* _About this exercise_:
In the entries below, how many lines contain the string "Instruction"? Give the number by itself.

============================================================

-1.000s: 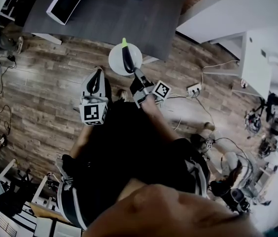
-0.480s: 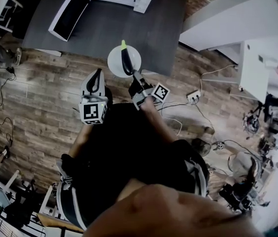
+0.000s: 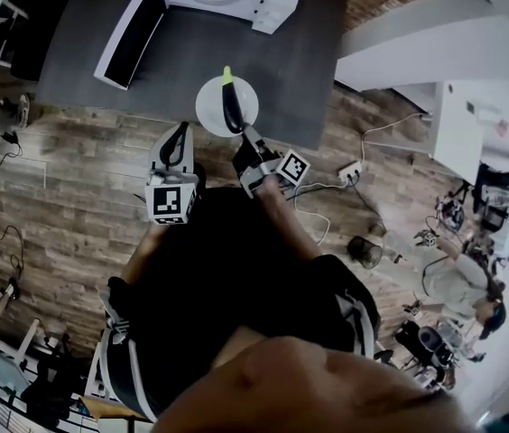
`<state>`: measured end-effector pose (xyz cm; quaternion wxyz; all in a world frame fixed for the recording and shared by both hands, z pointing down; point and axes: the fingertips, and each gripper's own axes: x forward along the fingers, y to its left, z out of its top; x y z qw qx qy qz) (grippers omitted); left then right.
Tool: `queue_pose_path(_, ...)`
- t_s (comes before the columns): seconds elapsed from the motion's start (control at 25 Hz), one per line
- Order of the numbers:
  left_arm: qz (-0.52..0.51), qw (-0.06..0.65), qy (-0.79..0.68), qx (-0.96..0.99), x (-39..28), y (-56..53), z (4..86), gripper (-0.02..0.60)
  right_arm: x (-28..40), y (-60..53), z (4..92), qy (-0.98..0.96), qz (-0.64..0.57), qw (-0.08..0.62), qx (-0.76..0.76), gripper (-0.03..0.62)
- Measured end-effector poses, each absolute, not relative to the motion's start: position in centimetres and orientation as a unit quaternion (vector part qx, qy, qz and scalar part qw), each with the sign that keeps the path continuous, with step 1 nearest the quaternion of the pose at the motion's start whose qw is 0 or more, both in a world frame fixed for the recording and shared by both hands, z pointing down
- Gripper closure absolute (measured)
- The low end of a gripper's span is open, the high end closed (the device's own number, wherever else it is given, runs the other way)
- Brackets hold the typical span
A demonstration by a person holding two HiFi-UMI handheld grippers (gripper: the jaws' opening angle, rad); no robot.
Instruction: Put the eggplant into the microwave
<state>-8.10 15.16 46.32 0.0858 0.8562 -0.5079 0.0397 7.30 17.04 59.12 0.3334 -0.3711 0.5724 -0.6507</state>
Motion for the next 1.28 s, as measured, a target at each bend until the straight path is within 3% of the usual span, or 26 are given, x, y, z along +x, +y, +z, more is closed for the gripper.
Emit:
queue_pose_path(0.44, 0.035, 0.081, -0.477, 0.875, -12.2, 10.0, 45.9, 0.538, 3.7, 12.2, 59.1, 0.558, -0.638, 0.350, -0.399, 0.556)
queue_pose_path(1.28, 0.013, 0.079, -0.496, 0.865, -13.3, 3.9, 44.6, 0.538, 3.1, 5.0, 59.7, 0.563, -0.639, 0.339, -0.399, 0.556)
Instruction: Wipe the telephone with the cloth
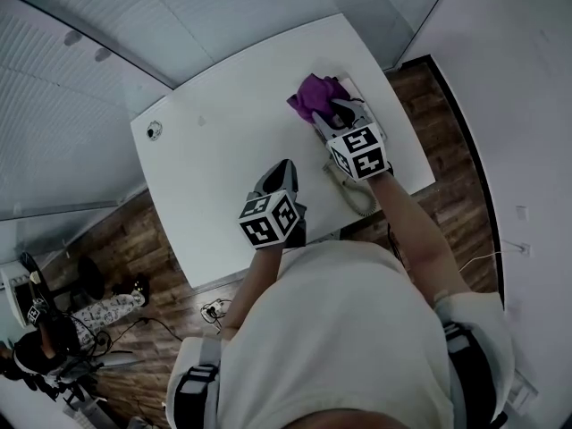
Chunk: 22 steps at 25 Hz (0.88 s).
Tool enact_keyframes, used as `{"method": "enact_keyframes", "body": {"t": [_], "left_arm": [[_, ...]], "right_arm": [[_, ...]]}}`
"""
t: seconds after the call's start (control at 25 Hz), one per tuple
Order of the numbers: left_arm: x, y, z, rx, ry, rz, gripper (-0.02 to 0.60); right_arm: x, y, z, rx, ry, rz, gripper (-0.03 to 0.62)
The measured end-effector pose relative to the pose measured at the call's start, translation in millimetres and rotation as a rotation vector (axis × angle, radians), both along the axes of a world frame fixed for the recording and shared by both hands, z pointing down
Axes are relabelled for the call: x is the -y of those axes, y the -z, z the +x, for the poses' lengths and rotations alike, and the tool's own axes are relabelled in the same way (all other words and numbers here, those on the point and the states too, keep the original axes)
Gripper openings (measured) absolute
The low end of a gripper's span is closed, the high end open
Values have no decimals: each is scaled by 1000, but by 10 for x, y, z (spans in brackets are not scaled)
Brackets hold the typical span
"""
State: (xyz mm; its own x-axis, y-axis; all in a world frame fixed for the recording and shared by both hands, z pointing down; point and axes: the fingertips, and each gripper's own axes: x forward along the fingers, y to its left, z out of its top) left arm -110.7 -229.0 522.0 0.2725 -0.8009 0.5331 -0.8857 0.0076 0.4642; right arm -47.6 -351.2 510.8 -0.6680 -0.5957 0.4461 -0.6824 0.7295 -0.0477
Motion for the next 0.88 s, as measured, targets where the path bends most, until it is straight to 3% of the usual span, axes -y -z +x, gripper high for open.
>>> {"method": "enact_keyframes", "body": {"t": [0.88], "left_arm": [[-300, 30, 94, -10, -26, 2, 20]], "right_arm": [[-537, -151, 312, -5, -45, -28, 135]]}}
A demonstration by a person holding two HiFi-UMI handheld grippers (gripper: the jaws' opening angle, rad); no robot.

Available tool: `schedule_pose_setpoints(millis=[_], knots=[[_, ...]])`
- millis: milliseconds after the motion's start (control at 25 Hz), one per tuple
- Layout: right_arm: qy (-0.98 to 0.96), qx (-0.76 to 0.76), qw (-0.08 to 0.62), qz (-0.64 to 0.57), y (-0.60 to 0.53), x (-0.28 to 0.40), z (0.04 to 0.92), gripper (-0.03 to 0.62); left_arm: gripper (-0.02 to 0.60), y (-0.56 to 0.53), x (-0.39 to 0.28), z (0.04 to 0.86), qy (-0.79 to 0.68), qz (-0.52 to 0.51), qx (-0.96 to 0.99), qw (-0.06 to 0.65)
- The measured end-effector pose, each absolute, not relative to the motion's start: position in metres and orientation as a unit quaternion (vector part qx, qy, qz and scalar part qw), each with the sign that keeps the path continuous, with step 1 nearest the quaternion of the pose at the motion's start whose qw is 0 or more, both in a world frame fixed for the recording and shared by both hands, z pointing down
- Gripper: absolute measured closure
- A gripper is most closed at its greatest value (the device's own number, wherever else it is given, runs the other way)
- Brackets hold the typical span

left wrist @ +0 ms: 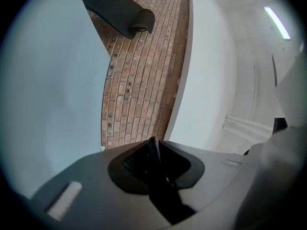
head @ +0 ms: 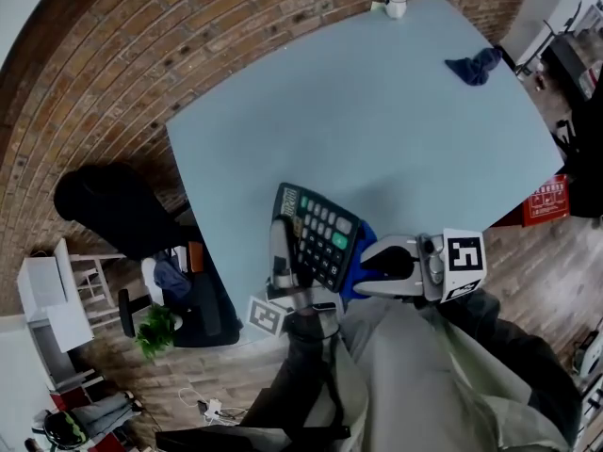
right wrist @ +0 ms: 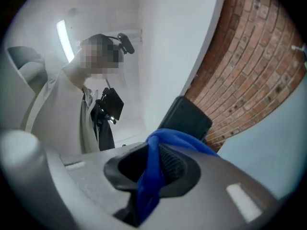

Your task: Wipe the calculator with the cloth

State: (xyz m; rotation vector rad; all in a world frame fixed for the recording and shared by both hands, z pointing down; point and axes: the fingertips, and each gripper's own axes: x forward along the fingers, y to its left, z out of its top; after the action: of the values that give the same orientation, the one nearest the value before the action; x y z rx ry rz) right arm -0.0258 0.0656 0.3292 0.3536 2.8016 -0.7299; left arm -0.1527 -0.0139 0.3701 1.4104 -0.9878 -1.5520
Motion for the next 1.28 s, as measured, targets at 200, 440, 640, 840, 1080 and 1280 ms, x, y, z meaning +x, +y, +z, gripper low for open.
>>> schedule_pose_setpoints(millis=[200, 440, 640, 840, 1080, 1280], knots=[[0.965, -0.003, 0.190, -0.182, 0.023, 0.017, 0.289, 0.528, 0.518, -0.011, -0.159, 0.373, -0.436, -0.584, 0.567, 0.383], [0.990, -0.040, -0.109, 0.081, 0.051, -0.038, 0.323, 0.528, 0.518, -0.017, -0.135, 0.362, -0.503, -0.490, 0.629, 0.333], [0.978, -0.055, -0.154, 0.128, 0.038, -0.044, 0.331, 0.528, 0.517, -0.013, -0.135, 0.358, -0.517, -0.469, 0.643, 0.317], [0.969, -0.152, -0.170, 0.091, -0.028, -0.030, 0.340, 0.528, 0.514, -0.010, -0.127, 0.358, -0.535, -0.434, 0.657, 0.306], [0.968, 0.004, -0.221, 0.117, 0.068, -0.068, 0.347, 0.528, 0.518, -0.009, -0.136, 0.370, -0.569, -0.397, 0.655, 0.299], [0.974, -0.066, -0.198, 0.084, 0.018, -0.054, 0.353, 0.530, 0.515, -0.005, -0.134, 0.369, -0.571, -0.390, 0.661, 0.291]])
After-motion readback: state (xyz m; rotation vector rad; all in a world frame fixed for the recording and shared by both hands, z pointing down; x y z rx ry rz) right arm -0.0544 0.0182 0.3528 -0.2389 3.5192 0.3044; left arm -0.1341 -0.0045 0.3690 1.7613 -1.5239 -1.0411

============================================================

* _Answer to this problem_:
2